GOAL OF THE EXERCISE: Leave every image out, and print the remaining lines below exactly.

[Stored data]
-.-.-

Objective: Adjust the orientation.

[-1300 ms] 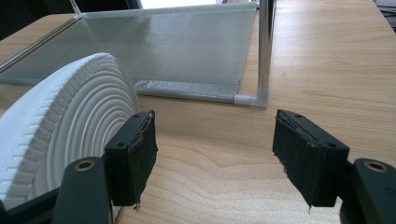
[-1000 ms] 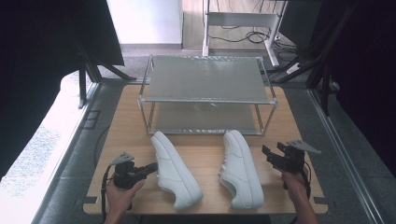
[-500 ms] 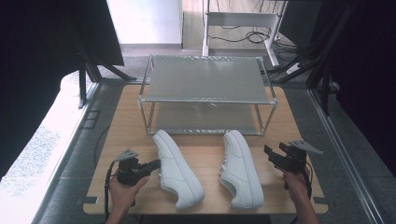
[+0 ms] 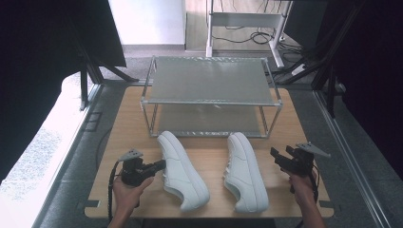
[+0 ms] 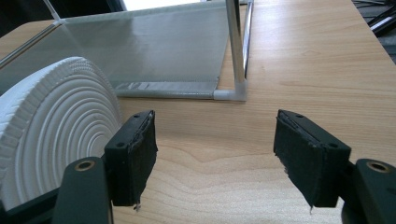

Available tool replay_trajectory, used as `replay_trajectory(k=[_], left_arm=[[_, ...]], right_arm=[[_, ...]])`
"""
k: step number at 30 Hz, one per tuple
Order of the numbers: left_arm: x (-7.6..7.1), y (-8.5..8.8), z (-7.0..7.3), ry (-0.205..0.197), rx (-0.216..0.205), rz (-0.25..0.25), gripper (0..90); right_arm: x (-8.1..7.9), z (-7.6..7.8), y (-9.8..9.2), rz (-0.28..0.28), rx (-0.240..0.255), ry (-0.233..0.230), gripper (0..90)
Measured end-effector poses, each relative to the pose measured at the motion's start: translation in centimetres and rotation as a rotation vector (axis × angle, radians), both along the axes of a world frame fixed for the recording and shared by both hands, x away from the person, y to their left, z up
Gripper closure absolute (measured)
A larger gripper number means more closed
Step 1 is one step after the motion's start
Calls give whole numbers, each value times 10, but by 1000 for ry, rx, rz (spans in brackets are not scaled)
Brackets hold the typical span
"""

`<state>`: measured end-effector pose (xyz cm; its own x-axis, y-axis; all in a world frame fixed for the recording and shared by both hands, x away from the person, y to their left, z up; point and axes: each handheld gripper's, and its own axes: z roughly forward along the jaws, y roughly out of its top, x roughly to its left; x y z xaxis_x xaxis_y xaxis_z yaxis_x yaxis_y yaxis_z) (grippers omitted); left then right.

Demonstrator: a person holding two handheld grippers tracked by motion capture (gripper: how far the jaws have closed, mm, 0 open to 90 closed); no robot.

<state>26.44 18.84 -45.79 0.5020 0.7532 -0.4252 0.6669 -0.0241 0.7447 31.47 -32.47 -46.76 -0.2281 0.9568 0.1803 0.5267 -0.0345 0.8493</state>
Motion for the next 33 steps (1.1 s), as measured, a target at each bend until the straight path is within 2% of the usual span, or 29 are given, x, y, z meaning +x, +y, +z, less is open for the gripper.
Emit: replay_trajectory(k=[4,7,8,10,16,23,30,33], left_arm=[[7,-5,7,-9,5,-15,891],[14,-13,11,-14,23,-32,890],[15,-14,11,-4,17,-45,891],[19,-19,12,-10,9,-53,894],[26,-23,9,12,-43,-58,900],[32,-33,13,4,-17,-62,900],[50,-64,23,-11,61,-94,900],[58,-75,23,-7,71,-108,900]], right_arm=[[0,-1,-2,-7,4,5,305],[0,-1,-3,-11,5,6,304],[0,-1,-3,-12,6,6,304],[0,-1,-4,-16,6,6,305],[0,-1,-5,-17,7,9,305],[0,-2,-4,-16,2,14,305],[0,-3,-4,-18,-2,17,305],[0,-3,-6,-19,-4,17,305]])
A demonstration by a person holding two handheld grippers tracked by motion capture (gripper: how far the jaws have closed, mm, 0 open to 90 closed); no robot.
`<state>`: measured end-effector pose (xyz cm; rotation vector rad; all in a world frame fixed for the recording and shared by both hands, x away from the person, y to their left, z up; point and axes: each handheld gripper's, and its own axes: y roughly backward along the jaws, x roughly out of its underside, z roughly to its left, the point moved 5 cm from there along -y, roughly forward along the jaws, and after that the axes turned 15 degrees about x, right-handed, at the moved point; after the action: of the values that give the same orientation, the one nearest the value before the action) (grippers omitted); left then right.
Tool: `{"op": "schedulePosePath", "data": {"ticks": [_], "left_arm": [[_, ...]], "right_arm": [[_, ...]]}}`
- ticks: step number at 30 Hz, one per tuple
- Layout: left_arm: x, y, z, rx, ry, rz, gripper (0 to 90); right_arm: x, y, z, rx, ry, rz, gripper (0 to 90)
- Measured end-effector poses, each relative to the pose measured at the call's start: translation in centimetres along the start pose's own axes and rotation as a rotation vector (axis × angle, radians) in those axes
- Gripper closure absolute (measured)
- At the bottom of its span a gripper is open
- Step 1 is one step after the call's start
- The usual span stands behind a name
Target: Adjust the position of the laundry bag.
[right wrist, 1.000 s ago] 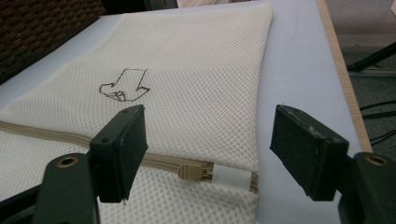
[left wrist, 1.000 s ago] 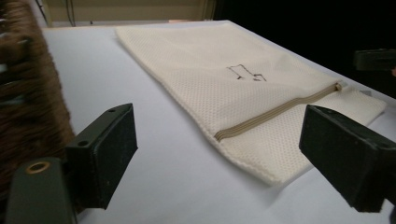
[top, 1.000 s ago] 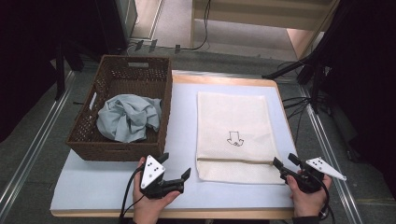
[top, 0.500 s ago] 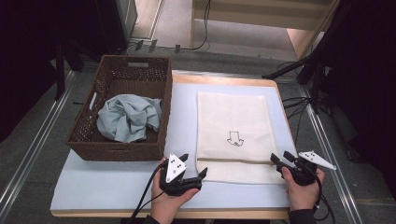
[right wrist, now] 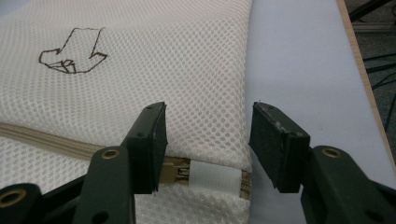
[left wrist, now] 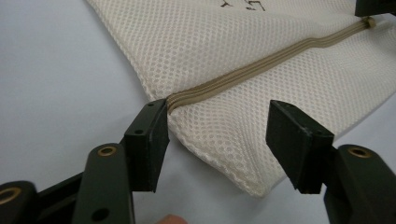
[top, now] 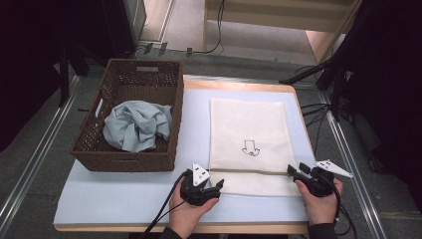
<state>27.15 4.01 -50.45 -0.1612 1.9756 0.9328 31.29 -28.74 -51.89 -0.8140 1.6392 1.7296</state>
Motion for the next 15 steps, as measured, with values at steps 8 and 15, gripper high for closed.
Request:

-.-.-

EXERCISE RESULT:
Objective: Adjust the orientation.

[-1300 ms] 
[-1000 ms] 
[-500 ms] 
[+0 ms] 
[+0 ms] 

Available tool replay_trajectory, used as `replay_trajectory(k=[_], left_arm=[[_, ...]], right_arm=[[_, ...]])`
"""
k: step number at 30 Hz, one per tuple
Order of the numbers: left_arm: x (-7.6..7.1), y (-8.5..8.8), z (-7.0..7.3), ry (-0.205..0.197), rx (-0.216..0.205), rz (-0.25..0.25), gripper (0..90); right_arm: x (-8.1..7.9), z (-7.6..7.8), y (-9.8..9.2), rz (-0.28..0.28), rx (-0.240..0.255), ry (-0.233..0.230), gripper (0..90)
Measured end-effector poses, each relative to the pose measured at the motion's start: translation in centimetres and rotation as a rotation vector (axis × angle, radians), both along the axes of a world frame fixed for the recording and shared by both hands, x away from the person, y to their left, z up
Gripper closure absolute (measured)
A larger gripper number means more closed
Step 1 is one step after the motion's start
Calls give whole numbers, each value times 10, but by 1000 for ry, rx, rz (spans in brackets are not scaled)
Brackets hold the typical span
"""

`<state>`: measured end-effector pose (xyz cm; its own x-axis, y-axis; all in a world frame fixed for the recording and shared by both hands, x away from the person, y to their left, z up; point and axes: each handheld gripper's, and its own axes: z roughly forward along the jaws, y roughly out of its top, x roughly to its left; x y z xaxis_x xaxis_y xaxis_z yaxis_x yaxis_y yaxis_z) (grippers omitted); left then right.

Demonstrator: a person holding two handheld grippers tracked by motion capture (gripper: how far the jaws have closed, mm, 0 open to 90 closed); no robot.

<state>26.44 18.84 -45.79 0.5020 0.7532 -0.4252 0.6669 -0.0241 0.7447 31.47 -32.47 -46.76 -0.2281 0.9568 0.1803 0.5267 -0.0345 0.8493</state>
Motion for the next 33 steps (1.1 s), as measured, a target at each bend until the straight path is within 2% of the usual span, or 29 are given, x, y, z meaning +x, +y, +z, less is open for the gripper.
Emit: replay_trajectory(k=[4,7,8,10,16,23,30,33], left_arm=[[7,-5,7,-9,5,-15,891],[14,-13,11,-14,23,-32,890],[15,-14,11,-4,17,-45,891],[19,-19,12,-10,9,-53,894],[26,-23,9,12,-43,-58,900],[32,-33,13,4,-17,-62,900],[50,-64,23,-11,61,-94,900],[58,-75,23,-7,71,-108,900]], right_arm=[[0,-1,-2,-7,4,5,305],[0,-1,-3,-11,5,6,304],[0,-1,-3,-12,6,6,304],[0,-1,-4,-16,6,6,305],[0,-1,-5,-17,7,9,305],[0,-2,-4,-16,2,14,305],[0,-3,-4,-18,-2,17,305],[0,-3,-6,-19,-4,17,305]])
A demonstration by a person holding two handheld grippers tracked by motion capture (gripper: how far the jaws have closed, mm, 0 open to 90 closed); no robot.
`<state>`: measured end-effector pose (xyz cm; rotation vector rad; all in a world frame fixed for the recording and shared by both hands, x away from the person, y to their left, z up; point and axes: each handheld gripper's, and its own axes: y roughly backward along the jaws, x roughly out of its underside, z roughly to its left, the point moved 5 cm from there along -y, roughly forward along the jaws, and after that the axes turned 15 degrees about x, right-handed, at the moved point; after the action: of the values that give the same orientation, the one nearest the value before the action) (grippers omitted); left then right.
Tool: `{"op": "schedulePosePath", "data": {"ticks": [_], "left_arm": [[_, ...]], "right_arm": [[_, ...]]}}`
- ticks: step number at 30 Hz, one per tuple
- Layout: left_arm: x, y, z, rx, ry, rz, gripper (0 to 90); right_arm: x, y, z, rx, ry, rz, gripper (0 to 90)
- Measured end-effector poses, each relative to the pose measured at the call's start: translation in centimetres along the start pose's own axes and rotation as a rotation vector (axis × angle, radians) in those axes
- Gripper closure absolute (measured)
- At the bottom of its span a gripper is open
- Step 1 is one step after the call's start
- The usual span stands behind a name
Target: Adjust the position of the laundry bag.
[right wrist, 1.000 s ago] 
[left wrist, 1.000 s ago] 
[top, 1.000 s ago] 
[top, 0.500 s ago] 
[right wrist, now] 
[left wrist, now] 
[top, now] 
<state>27.15 4.01 -50.45 -0.1612 1.9756 0.9328 31.29 -28.74 -51.89 -0.8140 1.6392 1.7296</state>
Motion for the next 15 steps, as measured, with values at steps 8 and 15, gripper high for closed.
Request:

This output has been written out in full.